On the Visuals Team, we use GitHub Issues as our main project management tool. Doing so requires a bit of configuration on each project. We don’t like GitHub’s default labels, and we have a lot of issues (or tickets, as we call them) that we need to open for every project we do, such as browser testing.

To automate that process we have — you guessed it — a Fabric command to make the whole thing happen! Using the GitHub API, we run some code that sets up our default labels, milestones and issues. Those defaults are defined in .csv files that we can update as we learn more and get better.

Command Line Analytics

Every few weeks, Chris Groskopf gets an itch. He gets an itch that he must solve a problem. And he usually solves that problem by writing a Python library.

Most recently, Chris wrote clan (or Command Line Analytics) for generating analytics reports about any of our projects. The app template itself has baseline event tracking baked into our default JavaScript files (Who opened our share panel? Who reached the end of the app?). Clan is easily configured through a YAML file to track those events as well as Google Analytics’ standard events for any of our apps. While clan is an external library and not technically part of the template, we configure our app template with Google Analytics defaults that make using clan easy.

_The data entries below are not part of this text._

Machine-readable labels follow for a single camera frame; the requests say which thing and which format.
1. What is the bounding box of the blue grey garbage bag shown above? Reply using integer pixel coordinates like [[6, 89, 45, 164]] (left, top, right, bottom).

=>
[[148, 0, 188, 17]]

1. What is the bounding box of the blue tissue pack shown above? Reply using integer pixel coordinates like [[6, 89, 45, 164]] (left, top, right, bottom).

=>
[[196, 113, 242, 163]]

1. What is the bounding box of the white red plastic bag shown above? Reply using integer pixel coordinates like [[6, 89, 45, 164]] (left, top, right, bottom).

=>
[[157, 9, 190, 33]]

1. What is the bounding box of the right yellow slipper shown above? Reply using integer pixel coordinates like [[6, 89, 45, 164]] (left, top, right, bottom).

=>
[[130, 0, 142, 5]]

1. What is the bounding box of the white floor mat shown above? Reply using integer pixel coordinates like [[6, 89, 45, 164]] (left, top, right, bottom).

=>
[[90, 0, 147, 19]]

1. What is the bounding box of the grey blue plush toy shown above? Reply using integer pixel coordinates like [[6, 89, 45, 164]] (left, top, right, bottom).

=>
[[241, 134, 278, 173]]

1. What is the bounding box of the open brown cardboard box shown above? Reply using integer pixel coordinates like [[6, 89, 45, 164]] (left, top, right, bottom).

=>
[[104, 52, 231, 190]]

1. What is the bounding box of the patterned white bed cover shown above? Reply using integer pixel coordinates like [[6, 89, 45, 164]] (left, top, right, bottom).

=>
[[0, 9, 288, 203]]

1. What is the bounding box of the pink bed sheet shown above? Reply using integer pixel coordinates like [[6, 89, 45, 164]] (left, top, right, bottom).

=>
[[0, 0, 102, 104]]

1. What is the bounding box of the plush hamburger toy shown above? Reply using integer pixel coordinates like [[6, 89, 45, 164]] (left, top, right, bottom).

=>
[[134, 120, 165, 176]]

It is important for us to be able to not only easily make and deploy apps, but also easily see how well they are performing. Clan allows us to not only easily generate individual reports, but also generate reports that compare different apps to each other so we get a relative sense of performance.

Servers!

Our static site generator can also deploy to real servers. Seriously. In our Playgrounds For Everyone app, we need a cron server running to listen for when people submit new playgrounds to the database. As much as we wish we could, we can’t do that statically, but that doesn’t mean the entire application has to be dynamic! Instead, the app template provides tooling for deploying cron jobs to a cron server.

In the instance of Playgrounds, the cron server listens for new playground submissions and sends an email daily to the team so we can see what has been added to the database. It also re-renders and re-deploys the static website. Read more about that here.

This is the benefit of having a static site generator that is actually just a Flask application. Running a dynamic version of it on an EC2 server is not much more complicated.

In Summation

Over 1500 words later, we’ve gone through (nearly) everything the app template can do. At the most fundamental level, the app template is a Flask-based static site generator that renders dynamic templates into flat HTML. But it also handles deployment, spreadsheet-based content management, CSS and JavaScript optimization, large asset synchronization, project management, analytics reporting and, if we need it, server configuration.

While creating static websites is a design constraint, the app template’s flexibility allows us to do many different things within that constraint. It provides a structural framework through which we can be creative about how we present our content and tell our stories.